When we visited Eataly, more horses and hens were outside in their pens than people were within the huge mall:
Eataly is on the outskirts of Bologna. A dedicated bus runs there from the railway station for foodies coming from other parts of Italy, yet daftly no visitor already within the city will find it at all easy to reach Eataly by public transport. As for getting back afterwards…
Within the city we signed up for a 3-hour Mortadella adventure on foot, starting in the main square from in front of the redoubtable statue of Neptune whose thumb sticks out naughtily, erected (ha ha) between 1564 and 1566, a gift to the tourist trade. Neptune’s trident inspired the logo of Maserati luxcars, first established in Bologna in 1914.
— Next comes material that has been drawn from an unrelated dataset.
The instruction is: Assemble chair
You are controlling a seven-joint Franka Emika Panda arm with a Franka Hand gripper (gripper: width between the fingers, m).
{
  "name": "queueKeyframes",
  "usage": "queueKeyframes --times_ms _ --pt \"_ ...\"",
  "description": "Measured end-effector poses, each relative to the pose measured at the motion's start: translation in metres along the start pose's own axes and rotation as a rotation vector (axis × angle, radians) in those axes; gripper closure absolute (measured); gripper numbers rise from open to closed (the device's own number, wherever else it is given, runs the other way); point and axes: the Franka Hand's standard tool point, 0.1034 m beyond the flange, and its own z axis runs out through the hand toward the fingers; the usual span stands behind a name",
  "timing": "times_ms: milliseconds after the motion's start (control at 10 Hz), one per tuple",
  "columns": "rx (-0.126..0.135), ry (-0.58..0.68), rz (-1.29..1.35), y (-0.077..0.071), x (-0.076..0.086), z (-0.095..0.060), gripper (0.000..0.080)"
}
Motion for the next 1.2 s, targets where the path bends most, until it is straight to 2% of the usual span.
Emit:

I shall name our guide Marco. Marco di Mortadella, who subsequently deleted his advertisement from the internet, alas. Caring little for the meaning of “in front of” Neptune, Marco loitered off round the side, but we finally found him along with an Austrian mother and daughter, charming fellow adventurers. Dashing Marco, with Renaissance hair and a belt of bling, was passionately Bolognese and a great guide as to how to order different sliced types (small, middle, and large which is best) of mortadella in the local speciality shops senza fare uno sbaglio. Marco took us to a mysterious door in a central foodshopping alley marked in Italian “Enter Only If You Drink” which revealed a unique windowless local pub where you could eat your own picnic provided you washed your food down with a glass of wine:
Only three old codgers were in there when we arrived, and they soon went away. We had the secret place to ourselves in the very centre of the old town, much damaged during WW2:
(This photo is by Fabio Franci, who combines old & new photos of exactly the same parts of Bologna).
Viva Marco! He led us to a private place right in the gastronomic heart—that’ll be the right atrium.